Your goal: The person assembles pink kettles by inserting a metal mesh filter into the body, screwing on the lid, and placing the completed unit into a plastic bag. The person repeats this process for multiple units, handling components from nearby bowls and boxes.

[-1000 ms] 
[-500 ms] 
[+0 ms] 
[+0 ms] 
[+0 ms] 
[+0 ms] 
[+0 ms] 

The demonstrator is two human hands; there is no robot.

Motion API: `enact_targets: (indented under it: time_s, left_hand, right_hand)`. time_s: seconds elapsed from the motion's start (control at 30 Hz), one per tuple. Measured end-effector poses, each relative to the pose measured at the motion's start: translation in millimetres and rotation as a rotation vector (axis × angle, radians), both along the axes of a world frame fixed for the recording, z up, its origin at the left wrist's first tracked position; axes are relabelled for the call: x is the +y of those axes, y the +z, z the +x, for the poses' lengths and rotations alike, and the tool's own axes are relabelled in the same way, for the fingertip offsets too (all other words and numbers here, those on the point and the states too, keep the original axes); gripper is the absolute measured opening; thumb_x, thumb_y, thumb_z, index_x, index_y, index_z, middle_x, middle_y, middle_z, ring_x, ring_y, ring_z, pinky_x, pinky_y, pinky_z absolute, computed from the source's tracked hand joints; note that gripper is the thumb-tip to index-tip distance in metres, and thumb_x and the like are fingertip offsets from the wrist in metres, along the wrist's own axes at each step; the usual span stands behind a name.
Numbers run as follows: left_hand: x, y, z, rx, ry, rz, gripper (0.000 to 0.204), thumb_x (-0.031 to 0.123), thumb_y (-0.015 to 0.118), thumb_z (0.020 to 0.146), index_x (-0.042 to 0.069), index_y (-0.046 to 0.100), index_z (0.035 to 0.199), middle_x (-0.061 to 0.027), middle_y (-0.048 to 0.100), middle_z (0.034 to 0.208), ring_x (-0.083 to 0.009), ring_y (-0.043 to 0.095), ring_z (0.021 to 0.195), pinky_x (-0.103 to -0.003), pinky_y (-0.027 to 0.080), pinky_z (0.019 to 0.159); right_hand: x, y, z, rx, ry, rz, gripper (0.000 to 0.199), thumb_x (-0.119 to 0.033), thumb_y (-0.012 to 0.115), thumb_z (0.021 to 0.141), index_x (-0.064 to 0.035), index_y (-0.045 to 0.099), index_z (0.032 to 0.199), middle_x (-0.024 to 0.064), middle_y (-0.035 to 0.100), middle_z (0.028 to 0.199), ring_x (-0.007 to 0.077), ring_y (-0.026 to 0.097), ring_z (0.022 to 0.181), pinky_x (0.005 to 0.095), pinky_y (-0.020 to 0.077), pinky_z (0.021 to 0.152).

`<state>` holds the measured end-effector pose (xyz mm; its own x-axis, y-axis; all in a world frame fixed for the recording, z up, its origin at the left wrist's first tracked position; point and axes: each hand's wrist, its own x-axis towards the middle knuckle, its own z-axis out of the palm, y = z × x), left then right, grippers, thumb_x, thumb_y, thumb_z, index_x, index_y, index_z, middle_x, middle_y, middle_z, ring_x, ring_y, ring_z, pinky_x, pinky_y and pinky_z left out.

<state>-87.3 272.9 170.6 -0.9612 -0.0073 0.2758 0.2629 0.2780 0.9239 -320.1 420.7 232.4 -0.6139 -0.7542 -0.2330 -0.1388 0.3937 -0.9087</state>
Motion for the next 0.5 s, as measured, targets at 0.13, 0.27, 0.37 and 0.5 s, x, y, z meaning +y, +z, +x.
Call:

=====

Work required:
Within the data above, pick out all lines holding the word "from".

Output below:
Your goal: The person assembles pink kettles by inserting a metal mesh filter into the body, screwing on the lid, and placing the completed unit into a plastic bag. The person repeats this process for multiple units, handling components from nearby bowls and boxes.
Motion API: `enact_targets: (indented under it: time_s, left_hand, right_hand)`. time_s: seconds elapsed from the motion's start (control at 30 Hz), one per tuple. Measured end-effector poses, each relative to the pose measured at the motion's start: translation in millimetres and rotation as a rotation vector (axis × angle, radians), both along the axes of a world frame fixed for the recording, z up, its origin at the left wrist's first tracked position; axes are relabelled for the call: x is the +y of those axes, y the +z, z the +x, for the poses' lengths and rotations alike, and the tool's own axes are relabelled in the same way, for the fingertip offsets too (all other words and numbers here, those on the point and the states too, keep the original axes); gripper is the absolute measured opening; thumb_x, thumb_y, thumb_z, index_x, index_y, index_z, middle_x, middle_y, middle_z, ring_x, ring_y, ring_z, pinky_x, pinky_y, pinky_z absolute, computed from the source's tracked hand joints; note that gripper is the thumb-tip to index-tip distance in metres, and thumb_x and the like are fingertip offsets from the wrist in metres, along the wrist's own axes at each step; the usual span stands behind a name.

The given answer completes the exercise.